Report #4395
[bug\_fix] go: cannot find C compiler "gcc" using CC=gcc when running GOOS=linux GOARCH=amd64 go build
Disable CGO by setting \`CGO\_ENABLED=0\` during the build command \(e.g., \`CGO\_ENABLED=0 GOOS=linux GOARCH=amd64 go build\`\), OR install and configure the appropriate cross-compiler \(e.g., \`x86\_64-linux-musl-gcc\`\) and set the \`CC\` environment variable.
Journey Context:
A developer is building a Go application on their Mac \(darwin/arm64\) for a Linux container \(linux/amd64\). They add \`GOOS=linux GOARCH=amd64 go build\` to their Makefile. Suddenly, the build fails with C compiler errors. They are baffled because Go is famous for cross-compiling easily with just these two environment variables.
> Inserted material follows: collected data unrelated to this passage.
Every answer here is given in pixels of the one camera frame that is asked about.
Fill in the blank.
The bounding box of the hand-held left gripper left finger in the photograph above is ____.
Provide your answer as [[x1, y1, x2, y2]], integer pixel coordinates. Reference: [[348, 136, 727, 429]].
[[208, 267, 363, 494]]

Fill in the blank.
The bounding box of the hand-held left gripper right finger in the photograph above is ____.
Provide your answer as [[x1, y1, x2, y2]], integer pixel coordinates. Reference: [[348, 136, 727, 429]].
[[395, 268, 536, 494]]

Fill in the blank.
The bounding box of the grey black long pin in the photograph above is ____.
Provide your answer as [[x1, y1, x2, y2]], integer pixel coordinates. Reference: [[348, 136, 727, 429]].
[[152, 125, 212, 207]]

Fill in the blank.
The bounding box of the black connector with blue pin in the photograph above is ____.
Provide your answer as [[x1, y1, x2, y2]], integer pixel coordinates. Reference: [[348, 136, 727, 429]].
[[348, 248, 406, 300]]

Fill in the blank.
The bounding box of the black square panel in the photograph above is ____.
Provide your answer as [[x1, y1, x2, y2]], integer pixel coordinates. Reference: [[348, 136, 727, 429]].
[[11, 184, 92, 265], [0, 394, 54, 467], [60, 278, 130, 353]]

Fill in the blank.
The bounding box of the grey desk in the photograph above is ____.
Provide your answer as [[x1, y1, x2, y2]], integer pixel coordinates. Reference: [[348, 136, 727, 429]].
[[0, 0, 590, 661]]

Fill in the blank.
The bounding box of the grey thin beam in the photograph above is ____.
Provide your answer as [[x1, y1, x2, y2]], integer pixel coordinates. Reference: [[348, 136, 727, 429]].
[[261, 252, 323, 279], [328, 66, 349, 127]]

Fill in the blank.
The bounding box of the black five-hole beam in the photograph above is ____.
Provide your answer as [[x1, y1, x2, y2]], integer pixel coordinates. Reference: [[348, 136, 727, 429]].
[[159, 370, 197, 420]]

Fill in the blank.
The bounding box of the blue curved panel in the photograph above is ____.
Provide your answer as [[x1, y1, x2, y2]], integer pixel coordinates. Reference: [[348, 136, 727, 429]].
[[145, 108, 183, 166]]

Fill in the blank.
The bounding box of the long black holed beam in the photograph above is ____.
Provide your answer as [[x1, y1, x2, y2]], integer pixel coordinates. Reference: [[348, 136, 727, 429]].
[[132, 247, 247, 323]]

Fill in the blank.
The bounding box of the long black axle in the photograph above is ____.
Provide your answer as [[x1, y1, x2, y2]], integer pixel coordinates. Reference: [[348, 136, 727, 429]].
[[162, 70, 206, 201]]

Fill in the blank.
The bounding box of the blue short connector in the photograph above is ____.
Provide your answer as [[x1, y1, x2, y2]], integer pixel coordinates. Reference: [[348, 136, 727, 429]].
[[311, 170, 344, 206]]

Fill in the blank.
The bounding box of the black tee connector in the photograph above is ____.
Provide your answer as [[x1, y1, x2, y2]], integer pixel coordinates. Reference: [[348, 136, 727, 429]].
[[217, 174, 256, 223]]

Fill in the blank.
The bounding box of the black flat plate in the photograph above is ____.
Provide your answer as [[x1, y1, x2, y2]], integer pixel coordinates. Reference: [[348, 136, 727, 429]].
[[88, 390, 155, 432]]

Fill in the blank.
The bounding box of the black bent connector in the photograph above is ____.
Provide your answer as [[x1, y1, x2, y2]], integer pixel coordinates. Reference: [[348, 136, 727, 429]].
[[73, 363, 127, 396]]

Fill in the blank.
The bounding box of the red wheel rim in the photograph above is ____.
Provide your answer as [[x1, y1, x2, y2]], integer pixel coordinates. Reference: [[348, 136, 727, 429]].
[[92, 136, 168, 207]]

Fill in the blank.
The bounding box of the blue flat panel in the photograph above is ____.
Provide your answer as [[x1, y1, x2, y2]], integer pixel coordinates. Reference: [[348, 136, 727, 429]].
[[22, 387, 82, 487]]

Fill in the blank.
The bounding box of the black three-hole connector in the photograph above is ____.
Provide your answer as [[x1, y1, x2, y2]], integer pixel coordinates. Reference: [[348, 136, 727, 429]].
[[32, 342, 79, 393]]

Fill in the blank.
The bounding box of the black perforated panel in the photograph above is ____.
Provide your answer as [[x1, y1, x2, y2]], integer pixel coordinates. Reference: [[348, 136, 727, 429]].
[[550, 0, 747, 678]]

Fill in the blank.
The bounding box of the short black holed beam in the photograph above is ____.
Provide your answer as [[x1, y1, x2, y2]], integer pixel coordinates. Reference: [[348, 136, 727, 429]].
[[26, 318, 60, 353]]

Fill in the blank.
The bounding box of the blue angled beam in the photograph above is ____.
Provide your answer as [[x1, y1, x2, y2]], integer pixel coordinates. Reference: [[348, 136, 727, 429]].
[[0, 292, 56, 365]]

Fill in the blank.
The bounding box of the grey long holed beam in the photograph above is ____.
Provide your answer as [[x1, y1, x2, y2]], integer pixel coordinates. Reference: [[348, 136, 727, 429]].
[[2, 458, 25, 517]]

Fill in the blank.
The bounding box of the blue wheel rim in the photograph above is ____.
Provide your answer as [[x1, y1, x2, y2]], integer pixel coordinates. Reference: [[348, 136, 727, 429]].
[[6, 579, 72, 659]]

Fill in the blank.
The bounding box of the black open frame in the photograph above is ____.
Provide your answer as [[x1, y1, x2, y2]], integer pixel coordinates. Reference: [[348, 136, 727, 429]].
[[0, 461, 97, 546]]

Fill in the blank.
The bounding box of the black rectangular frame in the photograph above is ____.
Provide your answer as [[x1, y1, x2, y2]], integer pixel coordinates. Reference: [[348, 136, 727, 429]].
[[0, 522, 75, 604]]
They dig into the error and realize they recently added a dependency that uses \`sqlite3\` or some other C library via CGO. Go's seamless cross-compilation magic only applies to pure Go code. When CGO is involved, the Go compiler relies on the host's C compiler to compile the C code for the target architecture, which the default host \`gcc\` cannot do. Disabling CGO forces pure Go builds \(if the dependencies have pure Go alternatives\), otherwise a proper C cross-compiler is strictly required.
⚠ Workarounds are unverified - always check before running. Confirmations show what worked for others, not a safety guarantee.